CMT1A-Associated 17p12 Duplications Exclusive of the PMP22 Coding Region but Involving the Potential Upstream Regulatory Sequence (A) Two duplications (red bars) of the upstream region of PMP22 were identified in subject SPR1 and related subjects SD11 and SD14. The SRO involves the TEKT3 and CDRT4 genes, whereas PMP22 is intact and has normal copy number. Both the noncoding exons (1A and 1B) and coding exons (2 to 5) are shown. Three ultra CNSs associated with conserved human transcription factor binding sites were present in SRO. (B) The information of CNS size, lod score, and transcription factor binding site was provided.

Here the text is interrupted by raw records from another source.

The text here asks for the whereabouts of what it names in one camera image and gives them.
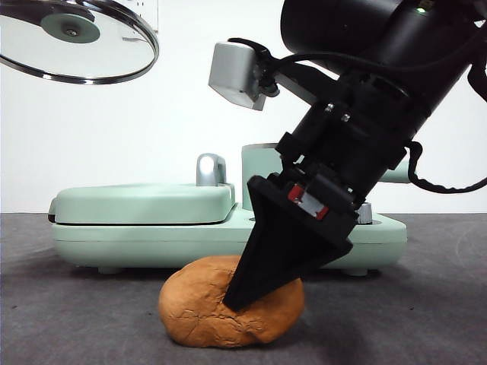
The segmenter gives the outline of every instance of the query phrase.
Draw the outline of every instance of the screw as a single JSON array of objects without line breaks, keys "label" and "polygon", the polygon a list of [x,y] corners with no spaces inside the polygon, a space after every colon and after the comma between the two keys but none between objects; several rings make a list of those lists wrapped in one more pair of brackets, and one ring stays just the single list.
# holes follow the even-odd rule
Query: screw
[{"label": "screw", "polygon": [[71,37],[76,37],[78,35],[78,32],[76,30],[73,30],[73,29],[67,29],[67,31],[65,33]]},{"label": "screw", "polygon": [[325,112],[327,112],[327,113],[331,113],[331,112],[333,111],[333,109],[335,109],[335,104],[331,104],[331,103],[330,103],[330,104],[328,104],[328,105],[326,106]]}]

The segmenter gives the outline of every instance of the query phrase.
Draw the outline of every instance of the white background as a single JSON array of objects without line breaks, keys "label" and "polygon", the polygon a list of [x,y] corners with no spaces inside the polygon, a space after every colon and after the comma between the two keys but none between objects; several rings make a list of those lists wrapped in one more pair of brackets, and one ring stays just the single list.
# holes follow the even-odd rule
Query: white background
[{"label": "white background", "polygon": [[[2,211],[45,212],[58,191],[74,186],[192,182],[204,152],[226,159],[239,192],[241,146],[278,141],[307,105],[285,91],[263,112],[230,104],[207,86],[213,46],[246,37],[286,56],[282,3],[160,0],[161,57],[125,84],[60,84],[2,66]],[[422,177],[446,186],[483,178],[486,113],[459,82],[416,138],[425,146]],[[487,188],[448,196],[379,184],[369,200],[379,212],[487,212]]]}]

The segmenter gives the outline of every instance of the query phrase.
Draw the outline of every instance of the glass lid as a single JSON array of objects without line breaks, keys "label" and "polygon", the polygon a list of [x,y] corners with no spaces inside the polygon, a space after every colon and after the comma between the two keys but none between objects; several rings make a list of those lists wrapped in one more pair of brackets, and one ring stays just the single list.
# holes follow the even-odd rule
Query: glass lid
[{"label": "glass lid", "polygon": [[0,62],[48,80],[115,84],[147,72],[158,39],[110,0],[1,0]]}]

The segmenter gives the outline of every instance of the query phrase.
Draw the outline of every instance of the gray table surface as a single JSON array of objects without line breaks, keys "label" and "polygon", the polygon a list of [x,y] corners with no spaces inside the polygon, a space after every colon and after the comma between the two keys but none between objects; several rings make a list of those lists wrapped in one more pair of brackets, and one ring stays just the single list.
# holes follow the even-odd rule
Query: gray table surface
[{"label": "gray table surface", "polygon": [[268,345],[184,348],[159,322],[173,272],[103,276],[63,262],[44,214],[2,215],[2,364],[487,364],[487,214],[392,214],[398,264],[304,279],[306,308]]}]

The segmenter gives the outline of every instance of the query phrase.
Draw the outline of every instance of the clay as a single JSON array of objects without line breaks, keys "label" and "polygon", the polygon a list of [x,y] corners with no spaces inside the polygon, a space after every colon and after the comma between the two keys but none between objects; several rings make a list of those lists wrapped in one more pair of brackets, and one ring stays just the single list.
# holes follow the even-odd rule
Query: clay
[{"label": "clay", "polygon": [[235,312],[223,297],[240,256],[194,261],[166,280],[159,315],[175,342],[198,348],[269,343],[287,332],[304,308],[300,279]]}]

Details are provided in Figures S2 and S3.

Figure 3

Oligonucleotide aCGH Analysis Revealed Complex Genomic Rearrangements in 17p12 (A) Subjects C1292 and C2405 are related (C2405 is the sister of C1292's maternal grandfather). Two proposed FoSTeS events (FoSTeS × 2) consistent with this complex rearrangement were shown. (B) In C3011, the 17p CGH array (4 × 44k format) revealed additional duplications in 17p11.2 that is not covered by the CMT1A array (8 × 15k format). Rearrangement abbreviations: nml, normal; dup, duplication. This complex rearrangement can be alternatively interpreted as duplication-normal-duplication-normal-duplication or duplication-normal-duplication that is accompanied by an inversion polymorphism mediated by NAHR between two inverted LCRs (distal and proximal SMS-REPs).

Figure 4

Oligonucleotide aCGH Analysis of Exonic Rearrangements of PMP22 The deleted regions are shadowed. Below, the locations of the PMP22 gene and its coding exons (2 to 5) are shown. Exon 4 is deleted in subject SPR2. Both subjects A23 and A29 have deletions of exons 1–3.